CHAPTER XXX. NICOL BRINN’S STORY OF THE CITY OF FIRE
“The statement which I have to make, gentlemen, will almost certainly appear incredible to you. However, when it has been transcribed I will sign it. And I am going to say here and now that there are points in the narrative which I am in a position to substantiate. What I can’t prove you must take my word for. But I warn you that the story is tough.
“I have a certain reputation for recklessness. I don’t say it may not be inherent; but if you care to look the matter up, you will find that the craziest phase of my life is that covering the last seven years. The reason why I have courted death during that period I am now about to explain.
“Although my father was no traveller, I think I was born with the wanderlust. I started to explore the world in my Harvard vacations, and when college days were over I set about the business whole-heartedly. Where I went and what I did, up to the time that my travels led me to India, is of no interest to you or to anybody else, because in India I found heaven and hell—a discovery enough to satisfy the most adventurous man alive.
“At this present time, gentlemen, I am not going to load you with geographical details. The exact spot at which my life ended, in a sense which I presently hope to make clear, can be located at leisure by the proper authorities, to whom I will supply a detailed map which I have in my possession. I am even prepared to guide the expedition, if the Indian Government considers an expedition necessary and cares to accept my services. It’s good enough for you to know that pig-sticking and tiger-hunting having begun to pall upon me somewhat, I broke away from Anglo-Indian hospitality, and headed up country, where the Himalayas beckoned. I had figured on crossing at a point where no man has crossed yet, but that project was interrupted, and I’m here to tell you why.
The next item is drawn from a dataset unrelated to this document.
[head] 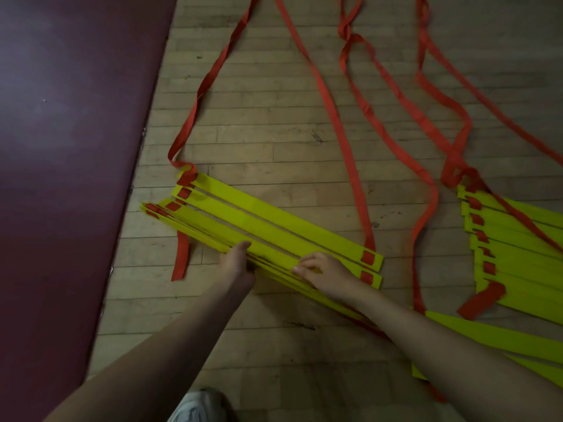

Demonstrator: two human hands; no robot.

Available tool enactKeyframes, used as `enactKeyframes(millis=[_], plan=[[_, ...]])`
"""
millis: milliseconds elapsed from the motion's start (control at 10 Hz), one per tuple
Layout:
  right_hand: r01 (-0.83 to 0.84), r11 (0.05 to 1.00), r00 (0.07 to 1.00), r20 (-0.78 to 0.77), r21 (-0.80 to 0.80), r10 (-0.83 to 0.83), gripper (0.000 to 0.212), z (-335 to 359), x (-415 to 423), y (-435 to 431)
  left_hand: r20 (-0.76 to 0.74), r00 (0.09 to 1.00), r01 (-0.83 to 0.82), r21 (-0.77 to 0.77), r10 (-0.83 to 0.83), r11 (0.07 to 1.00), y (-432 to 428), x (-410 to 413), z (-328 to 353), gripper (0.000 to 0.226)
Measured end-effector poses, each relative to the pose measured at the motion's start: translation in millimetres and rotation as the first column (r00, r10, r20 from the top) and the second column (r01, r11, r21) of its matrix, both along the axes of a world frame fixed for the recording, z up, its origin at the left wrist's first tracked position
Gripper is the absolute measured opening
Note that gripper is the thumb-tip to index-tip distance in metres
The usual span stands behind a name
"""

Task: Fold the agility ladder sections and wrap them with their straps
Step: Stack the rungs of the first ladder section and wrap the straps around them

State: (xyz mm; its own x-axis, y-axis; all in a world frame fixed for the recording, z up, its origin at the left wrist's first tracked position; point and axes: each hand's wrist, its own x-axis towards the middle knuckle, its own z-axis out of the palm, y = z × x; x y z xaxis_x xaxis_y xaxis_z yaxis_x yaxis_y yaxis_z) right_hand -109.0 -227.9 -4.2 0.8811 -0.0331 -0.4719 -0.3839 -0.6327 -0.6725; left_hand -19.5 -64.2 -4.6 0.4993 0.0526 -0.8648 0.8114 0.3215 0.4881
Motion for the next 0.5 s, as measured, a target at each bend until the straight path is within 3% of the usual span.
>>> enactKeyframes(millis=[100,200,300,400,500], plan=[[0.001,1.000,1.000,-0.027,0.017,-0.001,0.029,-3,-1,3,-0.034,0.997,0.074,0.048,-0.073,0.996,-1,-1,1,0.014],[0.069,0.995,0.995,-0.064,-0.068,-0.074,0.027,-6,4,3,-0.031,0.996,0.081,-0.005,-0.081,0.997,0,-5,0,0.021],[0.055,0.988,0.990,-0.124,-0.141,-0.073,0.037,-7,7,1,0.002,0.997,0.080,0.041,-0.080,0.996,0,-8,6,0.011],[0.022,0.986,0.987,-0.152,-0.162,-0.047,0.042,-5,8,3,0.167,0.920,0.330,0.166,-0.356,0.929,9,-8,-19,0.066],[0.015,0.986,0.989,-0.145,-0.165,-0.039,0.038,-5,8,6,-0.034,0.996,-0.082,-0.143,0.078,0.986,0,-8,-3,0.049]])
“Up there in the northwest provinces they told me I was crazy when I outlined, one night in a mess, of which I was a guest at the time, my scheme for heading northeast toward a tributary of the Ganges which would bring me to the neighbourhood of Khatmandu, right under the shadow of Everest.
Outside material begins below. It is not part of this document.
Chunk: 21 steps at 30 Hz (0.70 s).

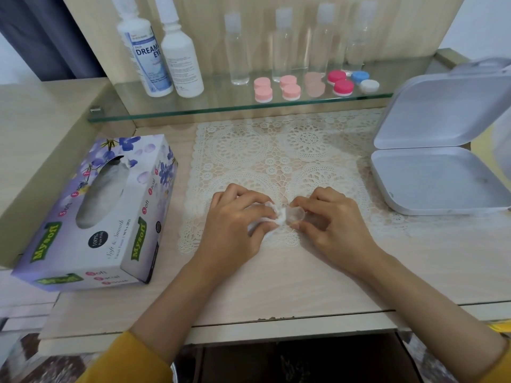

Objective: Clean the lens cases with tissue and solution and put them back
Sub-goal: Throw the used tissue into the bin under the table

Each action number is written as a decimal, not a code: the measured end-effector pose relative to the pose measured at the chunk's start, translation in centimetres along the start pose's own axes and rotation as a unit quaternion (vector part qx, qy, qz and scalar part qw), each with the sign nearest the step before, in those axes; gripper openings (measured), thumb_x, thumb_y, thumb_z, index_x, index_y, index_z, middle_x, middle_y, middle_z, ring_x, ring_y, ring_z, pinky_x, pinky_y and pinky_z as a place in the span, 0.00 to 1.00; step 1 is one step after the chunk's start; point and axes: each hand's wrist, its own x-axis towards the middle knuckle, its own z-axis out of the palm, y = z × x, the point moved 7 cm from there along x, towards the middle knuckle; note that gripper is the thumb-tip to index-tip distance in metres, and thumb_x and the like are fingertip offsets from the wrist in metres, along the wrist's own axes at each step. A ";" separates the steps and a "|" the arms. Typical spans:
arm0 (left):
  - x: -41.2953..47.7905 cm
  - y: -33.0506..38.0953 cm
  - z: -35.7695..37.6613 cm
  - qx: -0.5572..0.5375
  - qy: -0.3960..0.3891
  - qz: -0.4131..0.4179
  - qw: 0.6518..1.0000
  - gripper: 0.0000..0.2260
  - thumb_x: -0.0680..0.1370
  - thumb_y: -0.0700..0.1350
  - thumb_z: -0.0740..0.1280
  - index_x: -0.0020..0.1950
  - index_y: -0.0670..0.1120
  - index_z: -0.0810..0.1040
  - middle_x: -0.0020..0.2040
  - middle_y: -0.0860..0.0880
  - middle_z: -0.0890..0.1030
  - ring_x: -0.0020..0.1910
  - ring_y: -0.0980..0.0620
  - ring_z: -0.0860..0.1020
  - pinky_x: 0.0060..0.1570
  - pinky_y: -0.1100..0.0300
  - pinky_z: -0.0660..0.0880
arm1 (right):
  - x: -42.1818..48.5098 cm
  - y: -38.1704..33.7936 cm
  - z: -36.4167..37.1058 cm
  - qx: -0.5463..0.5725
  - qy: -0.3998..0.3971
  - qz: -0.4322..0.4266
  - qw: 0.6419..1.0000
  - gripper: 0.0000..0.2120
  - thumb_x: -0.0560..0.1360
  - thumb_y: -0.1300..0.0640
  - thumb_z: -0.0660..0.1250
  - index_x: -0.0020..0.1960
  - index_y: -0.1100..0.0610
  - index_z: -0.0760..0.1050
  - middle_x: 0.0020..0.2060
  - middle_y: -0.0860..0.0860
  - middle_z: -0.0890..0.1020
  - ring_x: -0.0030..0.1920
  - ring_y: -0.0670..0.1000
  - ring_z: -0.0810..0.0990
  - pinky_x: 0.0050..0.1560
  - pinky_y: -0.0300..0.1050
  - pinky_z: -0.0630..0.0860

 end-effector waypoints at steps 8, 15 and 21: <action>0.0 0.2 0.1 0.012 -0.009 0.020 1.000 0.08 0.72 0.50 0.66 0.43 0.50 0.84 0.49 0.55 0.82 0.47 0.52 0.70 0.47 0.58 0.64 | 0.0 -0.1 -0.2 -0.012 0.009 -0.004 1.000 0.08 0.63 0.62 0.69 0.42 0.60 0.80 0.29 0.52 0.73 0.31 0.55 0.72 0.35 0.45 0.69; 0.0 0.3 0.1 0.005 -0.001 0.011 1.000 0.08 0.71 0.48 0.66 0.40 0.46 0.83 0.44 0.51 0.82 0.45 0.53 0.71 0.44 0.58 0.65 | 0.0 -0.3 -0.2 -0.016 0.010 -0.007 1.000 0.08 0.63 0.62 0.69 0.42 0.60 0.80 0.30 0.54 0.74 0.33 0.53 0.71 0.37 0.45 0.68; -0.1 0.2 0.5 0.019 -0.026 -0.003 0.999 0.07 0.71 0.46 0.65 0.41 0.44 0.80 0.45 0.48 0.78 0.45 0.53 0.70 0.44 0.60 0.64 | 0.0 -0.3 0.1 -0.018 -0.001 -0.008 1.000 0.09 0.63 0.60 0.70 0.43 0.60 0.80 0.30 0.54 0.75 0.32 0.57 0.73 0.38 0.44 0.66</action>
“‘Once you leave Khatmandu,’ said the mess president, ‘you are outside the pale as far as British influence is concerned. I suppose you understand that?’
“I told him I quite understood it.
“‘You can’t reach Tibet that way,’ he said.
“‘Never mind, sir,’ I answered. ‘I can try, if I feel like it.’
“Three days later I set out. I am not superstitious, and if I take a long time to make a plan, once I’ve made it I generally stick to it. But right at the very beginning of my expedition I had a warning, if ever a man had one. The country through which my route lay is of very curious formation. If you can imagine a section of your own west country viewed through a giant magnifying glass, you have some sort of picture of the territory in which I found myself.
“Gigantic rocks stand up like monstrous tors, or towers, sometimes offering sheer precipices of many hundreds of feet in height. On those sides of these giant tors, however, which are less precipitous, miniature forests are sometimes found, and absolutely impassable jungles.
“Bordering an independent state, this territory is not at all well known, but I had secured as a guide a man named Vadi—or that was the name he gave me whom I knew to be a high-caste Brahmin of good family. He had been with me for some time, and I thought I could trust him. Therefore, once clear of British territory, I took him into my confidence respecting the real object of my journey.